For each line of the data below, copy it if it holds the word "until".

────────────────────────────────────────

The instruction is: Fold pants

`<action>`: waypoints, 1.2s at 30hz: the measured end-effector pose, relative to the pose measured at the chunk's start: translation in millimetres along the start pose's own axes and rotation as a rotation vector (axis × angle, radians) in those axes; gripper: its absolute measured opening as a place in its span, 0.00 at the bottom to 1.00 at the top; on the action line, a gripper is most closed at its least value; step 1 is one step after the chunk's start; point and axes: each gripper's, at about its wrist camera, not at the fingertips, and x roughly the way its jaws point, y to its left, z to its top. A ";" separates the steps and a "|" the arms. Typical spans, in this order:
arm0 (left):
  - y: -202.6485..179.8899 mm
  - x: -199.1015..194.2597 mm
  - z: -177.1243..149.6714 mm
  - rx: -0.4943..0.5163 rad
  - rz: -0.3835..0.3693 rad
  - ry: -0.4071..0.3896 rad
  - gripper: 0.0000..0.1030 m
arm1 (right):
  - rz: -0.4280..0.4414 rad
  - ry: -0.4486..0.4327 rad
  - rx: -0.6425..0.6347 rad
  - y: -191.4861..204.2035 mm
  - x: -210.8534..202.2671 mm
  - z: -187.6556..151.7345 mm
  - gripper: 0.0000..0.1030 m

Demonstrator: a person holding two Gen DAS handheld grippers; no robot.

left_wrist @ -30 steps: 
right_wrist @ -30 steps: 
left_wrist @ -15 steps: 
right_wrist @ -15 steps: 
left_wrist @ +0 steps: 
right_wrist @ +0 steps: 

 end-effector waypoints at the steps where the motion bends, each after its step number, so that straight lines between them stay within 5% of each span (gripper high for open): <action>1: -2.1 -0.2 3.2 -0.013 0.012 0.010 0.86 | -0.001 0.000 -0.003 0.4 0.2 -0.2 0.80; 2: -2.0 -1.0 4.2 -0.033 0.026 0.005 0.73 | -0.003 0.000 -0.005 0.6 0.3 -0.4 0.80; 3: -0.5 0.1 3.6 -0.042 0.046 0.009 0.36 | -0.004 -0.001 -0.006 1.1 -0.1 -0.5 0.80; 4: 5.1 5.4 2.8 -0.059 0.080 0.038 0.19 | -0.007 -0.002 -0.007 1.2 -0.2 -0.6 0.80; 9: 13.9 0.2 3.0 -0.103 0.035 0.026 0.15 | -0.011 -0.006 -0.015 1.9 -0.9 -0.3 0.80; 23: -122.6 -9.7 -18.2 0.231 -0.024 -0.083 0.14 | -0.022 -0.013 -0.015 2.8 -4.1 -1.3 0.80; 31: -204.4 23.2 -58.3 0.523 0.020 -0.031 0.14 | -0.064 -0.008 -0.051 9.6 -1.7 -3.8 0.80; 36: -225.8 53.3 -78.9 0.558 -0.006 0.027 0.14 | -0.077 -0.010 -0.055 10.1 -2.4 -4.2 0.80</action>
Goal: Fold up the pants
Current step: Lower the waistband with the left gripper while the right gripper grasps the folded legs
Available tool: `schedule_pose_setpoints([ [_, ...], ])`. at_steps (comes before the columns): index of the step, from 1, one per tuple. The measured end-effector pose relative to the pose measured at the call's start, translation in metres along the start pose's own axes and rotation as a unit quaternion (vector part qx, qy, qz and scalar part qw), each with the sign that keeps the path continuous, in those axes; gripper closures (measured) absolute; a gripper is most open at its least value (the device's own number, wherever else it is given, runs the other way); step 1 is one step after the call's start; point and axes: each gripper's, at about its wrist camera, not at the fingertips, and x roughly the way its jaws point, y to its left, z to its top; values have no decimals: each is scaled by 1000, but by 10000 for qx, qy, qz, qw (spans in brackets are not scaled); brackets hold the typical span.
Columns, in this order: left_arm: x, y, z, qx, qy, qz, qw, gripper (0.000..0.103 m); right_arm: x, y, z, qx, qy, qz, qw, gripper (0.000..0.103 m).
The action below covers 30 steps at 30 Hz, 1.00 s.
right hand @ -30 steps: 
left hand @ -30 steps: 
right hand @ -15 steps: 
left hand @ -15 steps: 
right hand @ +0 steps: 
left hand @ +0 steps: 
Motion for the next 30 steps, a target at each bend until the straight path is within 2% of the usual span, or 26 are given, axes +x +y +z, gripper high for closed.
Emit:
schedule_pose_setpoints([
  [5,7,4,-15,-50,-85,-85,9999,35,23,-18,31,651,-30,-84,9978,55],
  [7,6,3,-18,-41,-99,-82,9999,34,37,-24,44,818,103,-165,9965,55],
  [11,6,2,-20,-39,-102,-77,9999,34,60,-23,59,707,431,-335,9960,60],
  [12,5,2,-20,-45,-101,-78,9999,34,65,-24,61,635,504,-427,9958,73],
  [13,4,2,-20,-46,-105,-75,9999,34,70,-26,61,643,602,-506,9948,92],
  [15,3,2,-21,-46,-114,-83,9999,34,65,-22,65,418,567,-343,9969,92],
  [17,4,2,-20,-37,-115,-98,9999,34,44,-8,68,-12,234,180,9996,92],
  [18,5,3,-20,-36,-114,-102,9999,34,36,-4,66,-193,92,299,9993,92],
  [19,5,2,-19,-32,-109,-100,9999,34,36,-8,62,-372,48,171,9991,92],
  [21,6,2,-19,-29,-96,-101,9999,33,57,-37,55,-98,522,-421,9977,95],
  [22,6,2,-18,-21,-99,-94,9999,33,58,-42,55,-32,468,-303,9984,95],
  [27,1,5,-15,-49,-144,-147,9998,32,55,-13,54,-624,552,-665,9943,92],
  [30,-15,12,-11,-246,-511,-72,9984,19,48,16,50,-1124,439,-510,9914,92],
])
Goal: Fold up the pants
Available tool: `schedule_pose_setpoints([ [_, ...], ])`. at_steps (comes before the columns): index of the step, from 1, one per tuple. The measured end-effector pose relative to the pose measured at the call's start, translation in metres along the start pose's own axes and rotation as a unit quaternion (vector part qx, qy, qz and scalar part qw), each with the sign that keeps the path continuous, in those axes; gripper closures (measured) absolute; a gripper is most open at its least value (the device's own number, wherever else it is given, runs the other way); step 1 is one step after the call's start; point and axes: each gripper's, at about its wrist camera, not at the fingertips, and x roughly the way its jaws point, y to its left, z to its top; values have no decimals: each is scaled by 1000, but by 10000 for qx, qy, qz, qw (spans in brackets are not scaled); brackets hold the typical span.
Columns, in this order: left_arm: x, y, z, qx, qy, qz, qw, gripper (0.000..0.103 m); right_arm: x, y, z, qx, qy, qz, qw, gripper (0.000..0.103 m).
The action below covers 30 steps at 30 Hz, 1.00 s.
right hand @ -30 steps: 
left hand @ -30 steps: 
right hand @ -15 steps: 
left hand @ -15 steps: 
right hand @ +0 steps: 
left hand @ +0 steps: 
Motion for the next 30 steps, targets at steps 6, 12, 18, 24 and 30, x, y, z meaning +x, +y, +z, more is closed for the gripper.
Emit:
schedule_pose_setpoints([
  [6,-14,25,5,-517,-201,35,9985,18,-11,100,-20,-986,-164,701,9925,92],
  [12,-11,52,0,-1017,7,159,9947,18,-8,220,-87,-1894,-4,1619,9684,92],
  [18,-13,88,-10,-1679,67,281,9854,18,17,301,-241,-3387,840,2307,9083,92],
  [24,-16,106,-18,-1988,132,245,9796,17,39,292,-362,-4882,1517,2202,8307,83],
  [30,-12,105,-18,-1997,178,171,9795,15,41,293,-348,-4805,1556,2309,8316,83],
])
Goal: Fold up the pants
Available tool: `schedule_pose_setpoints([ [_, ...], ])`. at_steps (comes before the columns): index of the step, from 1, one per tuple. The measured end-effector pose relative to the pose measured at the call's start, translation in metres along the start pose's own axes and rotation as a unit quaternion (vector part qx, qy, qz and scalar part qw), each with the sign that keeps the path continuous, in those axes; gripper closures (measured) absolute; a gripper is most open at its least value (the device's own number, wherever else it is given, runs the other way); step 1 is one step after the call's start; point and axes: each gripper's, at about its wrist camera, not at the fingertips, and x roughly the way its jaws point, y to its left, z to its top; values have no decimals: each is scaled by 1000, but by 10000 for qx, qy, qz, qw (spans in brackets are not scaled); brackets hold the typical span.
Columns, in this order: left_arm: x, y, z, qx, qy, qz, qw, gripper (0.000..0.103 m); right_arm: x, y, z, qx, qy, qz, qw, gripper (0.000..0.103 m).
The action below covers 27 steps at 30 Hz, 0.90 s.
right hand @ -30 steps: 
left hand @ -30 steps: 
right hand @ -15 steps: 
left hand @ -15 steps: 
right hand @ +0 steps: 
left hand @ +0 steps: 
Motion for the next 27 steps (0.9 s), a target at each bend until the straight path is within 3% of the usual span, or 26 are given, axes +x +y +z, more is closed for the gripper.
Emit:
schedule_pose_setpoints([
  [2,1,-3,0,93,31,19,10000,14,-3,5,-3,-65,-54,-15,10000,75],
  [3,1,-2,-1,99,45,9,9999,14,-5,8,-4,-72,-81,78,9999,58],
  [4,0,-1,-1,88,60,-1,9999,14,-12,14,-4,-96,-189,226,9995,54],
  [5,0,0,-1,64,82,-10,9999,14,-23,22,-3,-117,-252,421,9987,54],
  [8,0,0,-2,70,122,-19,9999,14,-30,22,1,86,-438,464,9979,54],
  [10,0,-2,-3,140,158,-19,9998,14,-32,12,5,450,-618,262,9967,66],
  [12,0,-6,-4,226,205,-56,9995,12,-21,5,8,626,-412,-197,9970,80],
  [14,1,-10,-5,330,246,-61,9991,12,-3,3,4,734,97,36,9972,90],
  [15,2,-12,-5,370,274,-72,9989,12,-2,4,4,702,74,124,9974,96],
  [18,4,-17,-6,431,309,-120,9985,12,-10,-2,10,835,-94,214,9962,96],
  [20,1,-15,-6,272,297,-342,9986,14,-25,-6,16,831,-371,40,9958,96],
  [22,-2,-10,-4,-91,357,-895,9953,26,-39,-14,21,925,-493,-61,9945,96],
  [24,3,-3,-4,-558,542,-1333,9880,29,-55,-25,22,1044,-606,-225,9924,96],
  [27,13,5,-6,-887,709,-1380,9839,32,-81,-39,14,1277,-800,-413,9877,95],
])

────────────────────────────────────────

• [Finished exercise]
Motion for the next 30 steps, a target at each bend until the straight path is within 2% of the usual span, or 26 are given, axes +x +y +z, gripper high for closed.
Motion for the next 27 steps (0.9 s), a target at each bend until the straight path is within 3% of the usual span, or 26 are given, axes +x +y +z, more is closed for the gripper.

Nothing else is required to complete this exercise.